A dream of a monastery is quickly becoming a reality for the Carmelites of Fairfield, Pennsylvania, and a Christendom alumnus is helping to make it happen. William Johnson ‘18 is one of the many volunteers, from experienced structural masons to an HGTV-famous timber company, assisting the Carmelites in building a monastery farmstead, based on old-world designs, creating a location where the Carmelites can grow and thrive for years to come.

Johnson joined the team of volunteers this summer to help finish the monastery farmstead for the rapidly growing community. When the Carmelites moved into a monastery in Elysburg, Pennsylvania, in 2007, they experienced a surge in vocations that quickly made the location too small for their community. While many Carmelite monasteries are used to having a novitiate of three or four, this community has 18, with more on the way. Because of this, a new monastery became necessary, and the Carmelites desired nothing grand, but something of wood and stone instead — a farmstead, where the Carmelites could live in the tradition of the original Carmelites.

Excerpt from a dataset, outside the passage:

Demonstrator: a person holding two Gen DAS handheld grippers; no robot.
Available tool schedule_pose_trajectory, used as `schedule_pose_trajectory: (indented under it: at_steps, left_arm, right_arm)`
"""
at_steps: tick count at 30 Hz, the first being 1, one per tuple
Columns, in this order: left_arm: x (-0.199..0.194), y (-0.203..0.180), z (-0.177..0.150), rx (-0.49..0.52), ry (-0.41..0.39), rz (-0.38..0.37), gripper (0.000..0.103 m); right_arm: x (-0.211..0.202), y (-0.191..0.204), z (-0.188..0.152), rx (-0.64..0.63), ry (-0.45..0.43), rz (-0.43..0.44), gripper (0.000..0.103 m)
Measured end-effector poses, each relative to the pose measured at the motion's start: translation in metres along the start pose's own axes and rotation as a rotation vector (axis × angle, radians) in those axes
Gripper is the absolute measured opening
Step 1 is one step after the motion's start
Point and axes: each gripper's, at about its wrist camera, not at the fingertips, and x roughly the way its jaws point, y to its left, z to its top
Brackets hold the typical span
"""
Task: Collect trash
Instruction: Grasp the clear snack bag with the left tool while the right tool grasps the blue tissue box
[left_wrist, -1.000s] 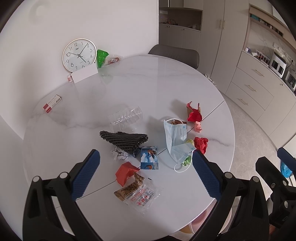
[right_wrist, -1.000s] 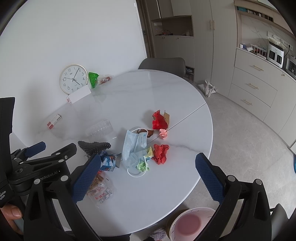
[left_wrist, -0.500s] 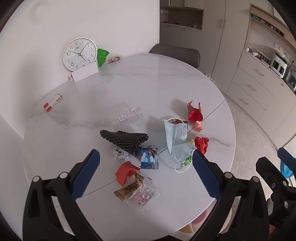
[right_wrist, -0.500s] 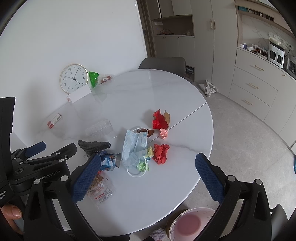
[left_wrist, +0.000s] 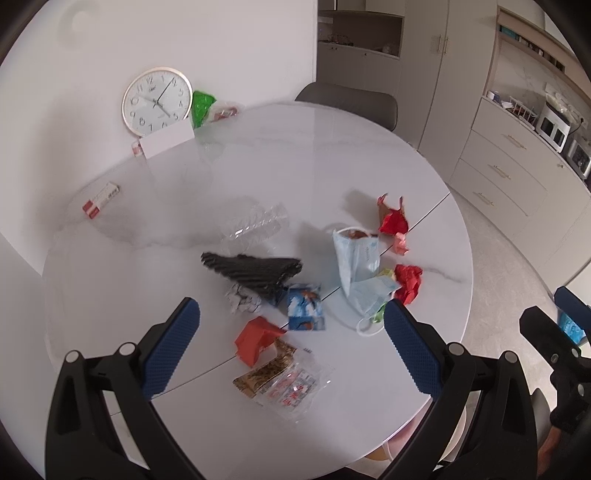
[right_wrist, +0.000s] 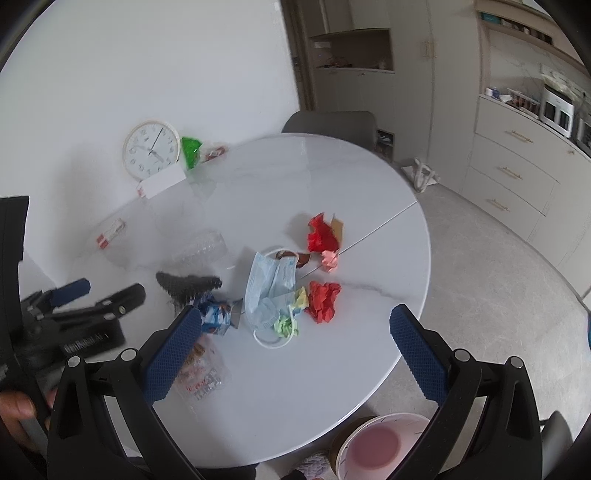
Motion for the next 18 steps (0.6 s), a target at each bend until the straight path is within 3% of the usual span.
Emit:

The Carmelites reached out to the surrounding community for help, and Orthodox Masonry became one of the first to answer that call. Johnson, who earned his degree in philosophy from Christendom, joined Orthodox after graduation as a structural masonry apprentice, after summers spent working as a landscaper, carpenter’s assistant, and forger during college. With the rest of his company, he quickly got to work on building the monastery for the Carmelites, learning new skills along the way.

Johnson is also working with Lancaster County Timber Frames, Inc. during the construction. The company and its founder, Tony Zaya, are known for their innovative designs and work on the HGTV show, Dream House, and are helping to bring the monastery farmstead to life as well.

The construction has already garnered nationwide attention, helping to bring even more people to Pennsylvania to help the Carmelites. When the farmstead is finished, the Carmelites will be able to live, till crops, raise livestock, and pray in a location that will inspire and sustain them.

All of this is resulting in a powerful experience for Johnson. Years spent growing as a student of philosophy and learning various crafts have resulted in this project, one where stone and wood combine to make a place of prayer and peace. Because of it, Johnson is able to grow as a stonemason, network with noted figures in the construction industry, and build something that will help religious sisters flourish for years to come.